To the boy at the table near the back of the library ―
I almost asked you what was wrong the first time i saw you frowned so hard that your eyebrows creased, and a minute after; your eyes goes wide out of shock and you blinked a few times before letting out a long sigh. The glistering in your eyes didn't go unnoticed as you tried to blink back the tears ― It was then when i saw you folded a page on the book that you were reading, and i realized all those reactions that you unconsciously made were because of it. To say that i was "Interested" was an understatement because i could literally felt how my eyes, mind and attention slowly being drowned by your soundless attraction ― I had never read anything that made me so engross to the point of i shut off the real world.

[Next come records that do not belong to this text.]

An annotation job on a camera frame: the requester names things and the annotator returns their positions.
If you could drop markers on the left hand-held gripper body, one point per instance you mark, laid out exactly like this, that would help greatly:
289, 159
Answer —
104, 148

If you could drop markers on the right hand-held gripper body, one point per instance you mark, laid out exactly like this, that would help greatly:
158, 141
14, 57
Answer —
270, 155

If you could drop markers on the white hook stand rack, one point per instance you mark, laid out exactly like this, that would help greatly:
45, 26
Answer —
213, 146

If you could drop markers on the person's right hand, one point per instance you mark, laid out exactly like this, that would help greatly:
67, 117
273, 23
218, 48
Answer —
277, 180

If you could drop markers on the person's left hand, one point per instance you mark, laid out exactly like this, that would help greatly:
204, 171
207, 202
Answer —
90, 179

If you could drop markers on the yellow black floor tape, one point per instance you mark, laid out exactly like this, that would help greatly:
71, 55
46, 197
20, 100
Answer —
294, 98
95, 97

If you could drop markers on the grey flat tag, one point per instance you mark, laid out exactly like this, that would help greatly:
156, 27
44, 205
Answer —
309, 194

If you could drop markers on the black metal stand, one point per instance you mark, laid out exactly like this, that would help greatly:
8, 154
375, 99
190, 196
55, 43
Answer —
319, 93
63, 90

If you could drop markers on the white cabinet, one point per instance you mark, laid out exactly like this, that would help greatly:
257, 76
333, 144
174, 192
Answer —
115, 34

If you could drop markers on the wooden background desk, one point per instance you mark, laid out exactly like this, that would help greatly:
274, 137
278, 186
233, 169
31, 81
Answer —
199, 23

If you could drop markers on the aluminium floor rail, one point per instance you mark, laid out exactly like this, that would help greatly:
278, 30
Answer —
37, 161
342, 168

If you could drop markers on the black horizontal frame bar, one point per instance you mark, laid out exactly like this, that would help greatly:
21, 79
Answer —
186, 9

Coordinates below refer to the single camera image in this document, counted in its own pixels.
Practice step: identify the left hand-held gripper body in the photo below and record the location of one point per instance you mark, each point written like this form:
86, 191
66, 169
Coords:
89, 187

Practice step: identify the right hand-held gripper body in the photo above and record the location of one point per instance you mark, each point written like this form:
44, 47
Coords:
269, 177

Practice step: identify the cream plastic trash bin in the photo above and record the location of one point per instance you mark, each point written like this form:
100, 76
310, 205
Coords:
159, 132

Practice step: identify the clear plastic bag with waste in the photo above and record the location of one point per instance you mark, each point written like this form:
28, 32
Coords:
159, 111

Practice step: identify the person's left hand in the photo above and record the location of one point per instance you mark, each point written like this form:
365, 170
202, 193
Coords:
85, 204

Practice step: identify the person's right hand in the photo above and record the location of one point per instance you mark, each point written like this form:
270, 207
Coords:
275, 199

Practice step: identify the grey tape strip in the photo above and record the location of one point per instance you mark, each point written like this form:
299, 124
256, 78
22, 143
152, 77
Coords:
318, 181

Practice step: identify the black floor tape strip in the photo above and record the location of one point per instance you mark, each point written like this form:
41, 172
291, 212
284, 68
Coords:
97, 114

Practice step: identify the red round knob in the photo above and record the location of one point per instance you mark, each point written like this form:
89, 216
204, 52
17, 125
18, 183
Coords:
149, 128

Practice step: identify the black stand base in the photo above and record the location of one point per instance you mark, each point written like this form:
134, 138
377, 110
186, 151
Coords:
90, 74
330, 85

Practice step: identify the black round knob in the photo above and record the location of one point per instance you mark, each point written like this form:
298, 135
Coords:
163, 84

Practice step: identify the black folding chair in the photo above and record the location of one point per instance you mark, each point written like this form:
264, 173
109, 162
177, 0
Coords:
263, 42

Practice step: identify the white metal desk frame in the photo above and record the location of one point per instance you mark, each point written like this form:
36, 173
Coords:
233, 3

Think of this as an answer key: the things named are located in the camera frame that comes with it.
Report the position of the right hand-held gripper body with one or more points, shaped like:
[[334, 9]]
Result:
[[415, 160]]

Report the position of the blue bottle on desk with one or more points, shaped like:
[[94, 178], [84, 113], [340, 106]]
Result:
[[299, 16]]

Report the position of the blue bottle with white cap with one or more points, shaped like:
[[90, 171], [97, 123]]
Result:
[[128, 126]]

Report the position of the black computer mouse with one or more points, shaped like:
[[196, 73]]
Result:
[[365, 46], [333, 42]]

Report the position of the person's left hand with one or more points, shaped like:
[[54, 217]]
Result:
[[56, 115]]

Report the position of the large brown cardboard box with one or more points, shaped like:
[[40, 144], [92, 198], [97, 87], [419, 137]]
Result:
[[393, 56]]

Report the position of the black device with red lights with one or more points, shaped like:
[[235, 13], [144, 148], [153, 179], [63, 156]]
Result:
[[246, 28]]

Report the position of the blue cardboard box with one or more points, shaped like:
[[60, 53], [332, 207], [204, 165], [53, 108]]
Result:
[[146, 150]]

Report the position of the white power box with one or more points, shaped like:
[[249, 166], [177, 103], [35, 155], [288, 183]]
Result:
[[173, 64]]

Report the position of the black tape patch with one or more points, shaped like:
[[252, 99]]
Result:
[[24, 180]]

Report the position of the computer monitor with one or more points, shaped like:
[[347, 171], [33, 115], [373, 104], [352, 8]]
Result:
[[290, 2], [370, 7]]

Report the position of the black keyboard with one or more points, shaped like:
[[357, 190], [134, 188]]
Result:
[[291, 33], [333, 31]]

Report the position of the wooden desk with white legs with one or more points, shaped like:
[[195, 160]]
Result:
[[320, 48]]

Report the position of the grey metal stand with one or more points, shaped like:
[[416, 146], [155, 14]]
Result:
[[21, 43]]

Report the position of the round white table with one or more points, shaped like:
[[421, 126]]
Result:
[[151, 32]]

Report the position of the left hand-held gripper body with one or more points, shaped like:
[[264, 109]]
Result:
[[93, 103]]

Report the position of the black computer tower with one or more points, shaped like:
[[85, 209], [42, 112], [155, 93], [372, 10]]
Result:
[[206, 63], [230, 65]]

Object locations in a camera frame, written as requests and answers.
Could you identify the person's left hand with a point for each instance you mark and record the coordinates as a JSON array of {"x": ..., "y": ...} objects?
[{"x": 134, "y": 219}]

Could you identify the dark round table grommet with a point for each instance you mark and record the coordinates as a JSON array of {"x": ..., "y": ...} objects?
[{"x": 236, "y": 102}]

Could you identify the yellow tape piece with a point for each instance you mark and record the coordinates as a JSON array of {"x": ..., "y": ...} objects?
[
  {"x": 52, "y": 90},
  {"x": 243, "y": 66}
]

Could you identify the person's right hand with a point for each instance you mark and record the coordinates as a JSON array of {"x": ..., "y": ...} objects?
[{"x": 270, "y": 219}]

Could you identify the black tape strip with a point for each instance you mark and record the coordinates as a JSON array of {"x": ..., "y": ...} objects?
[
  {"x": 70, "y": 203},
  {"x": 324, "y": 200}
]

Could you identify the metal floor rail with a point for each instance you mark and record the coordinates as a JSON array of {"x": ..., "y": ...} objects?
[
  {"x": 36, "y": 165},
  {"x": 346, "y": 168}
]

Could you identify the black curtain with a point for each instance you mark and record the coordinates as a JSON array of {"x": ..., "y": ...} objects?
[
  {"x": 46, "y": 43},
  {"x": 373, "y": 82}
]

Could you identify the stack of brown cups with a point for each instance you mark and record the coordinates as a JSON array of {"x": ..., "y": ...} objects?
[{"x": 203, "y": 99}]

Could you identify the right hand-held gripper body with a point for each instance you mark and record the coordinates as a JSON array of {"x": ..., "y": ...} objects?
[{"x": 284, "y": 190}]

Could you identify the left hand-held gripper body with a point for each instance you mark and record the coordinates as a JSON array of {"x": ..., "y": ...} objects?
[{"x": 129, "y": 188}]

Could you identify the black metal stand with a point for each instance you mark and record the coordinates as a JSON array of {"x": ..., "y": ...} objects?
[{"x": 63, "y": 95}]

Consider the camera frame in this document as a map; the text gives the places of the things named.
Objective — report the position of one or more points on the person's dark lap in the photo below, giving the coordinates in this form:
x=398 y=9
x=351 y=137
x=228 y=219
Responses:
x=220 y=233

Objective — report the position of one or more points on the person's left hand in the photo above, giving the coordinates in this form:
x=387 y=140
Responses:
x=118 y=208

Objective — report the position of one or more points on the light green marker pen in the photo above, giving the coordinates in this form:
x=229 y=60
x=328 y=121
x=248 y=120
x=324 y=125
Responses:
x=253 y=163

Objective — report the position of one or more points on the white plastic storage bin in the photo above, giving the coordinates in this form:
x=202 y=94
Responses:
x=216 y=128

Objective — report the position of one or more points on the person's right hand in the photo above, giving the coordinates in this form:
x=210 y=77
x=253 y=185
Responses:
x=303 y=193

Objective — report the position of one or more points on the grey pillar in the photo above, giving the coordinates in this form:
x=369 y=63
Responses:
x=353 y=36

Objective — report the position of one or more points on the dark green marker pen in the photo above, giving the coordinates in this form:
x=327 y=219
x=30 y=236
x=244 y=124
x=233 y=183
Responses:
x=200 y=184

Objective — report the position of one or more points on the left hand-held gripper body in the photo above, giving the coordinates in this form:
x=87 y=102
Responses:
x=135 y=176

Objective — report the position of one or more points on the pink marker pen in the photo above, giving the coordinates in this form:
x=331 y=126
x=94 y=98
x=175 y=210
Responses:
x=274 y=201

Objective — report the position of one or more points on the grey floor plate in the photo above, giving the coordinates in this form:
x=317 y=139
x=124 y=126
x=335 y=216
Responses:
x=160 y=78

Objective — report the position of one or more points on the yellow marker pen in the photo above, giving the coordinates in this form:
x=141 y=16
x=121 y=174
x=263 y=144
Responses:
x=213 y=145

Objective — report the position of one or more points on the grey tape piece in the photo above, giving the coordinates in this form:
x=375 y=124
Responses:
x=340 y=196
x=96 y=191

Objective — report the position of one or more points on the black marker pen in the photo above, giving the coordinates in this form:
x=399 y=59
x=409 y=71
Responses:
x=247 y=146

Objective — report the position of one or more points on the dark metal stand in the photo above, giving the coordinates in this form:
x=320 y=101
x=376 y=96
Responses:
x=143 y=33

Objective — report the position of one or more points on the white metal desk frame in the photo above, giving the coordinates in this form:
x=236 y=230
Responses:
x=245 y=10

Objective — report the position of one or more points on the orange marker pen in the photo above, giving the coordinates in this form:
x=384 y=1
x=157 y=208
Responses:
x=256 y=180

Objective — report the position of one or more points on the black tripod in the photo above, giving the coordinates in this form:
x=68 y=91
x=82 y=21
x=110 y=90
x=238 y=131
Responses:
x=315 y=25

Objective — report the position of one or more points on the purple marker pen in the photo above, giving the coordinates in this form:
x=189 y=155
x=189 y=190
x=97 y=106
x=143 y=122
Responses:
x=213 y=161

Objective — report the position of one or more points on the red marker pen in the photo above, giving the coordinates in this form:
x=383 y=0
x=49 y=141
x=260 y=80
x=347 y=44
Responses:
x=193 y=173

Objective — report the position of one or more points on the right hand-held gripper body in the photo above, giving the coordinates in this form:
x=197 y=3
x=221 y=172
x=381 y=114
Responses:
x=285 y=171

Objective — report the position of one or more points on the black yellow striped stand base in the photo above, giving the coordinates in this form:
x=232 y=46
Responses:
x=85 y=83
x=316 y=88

Curiosity got the best of me and I found myself searching for the book that you read, and guess what? ― I let out a deep sigh too, i even shed tears on the page that you folded. ― That was how it started. Every time i go to the library, you almost always there, usually with a completely new book. Sometimes you grinned so hard that your dimples pop out, sometimes you clenched you jaw out of anger and there are times when you were almost thrown out by the
librarian on duty because you would semi–yelled at the character of the book. Spending so much time in the library you should remember that one of the
library rules is to be quiet. I remember the first time i heard your voice was when you shouted
"are you kidding me, why did he die?!" because the author decided to kill your favorite character and when you finally finished the book ― I would grab it and spend three days straight reading the book. if only you noticed how my name would always come next to you on the book
borrowing list.
That was it, really ― until i realized how gorgeous you are. you're not attractive in normal kind of way, but when you smile, it lights up your face in the best kind of way.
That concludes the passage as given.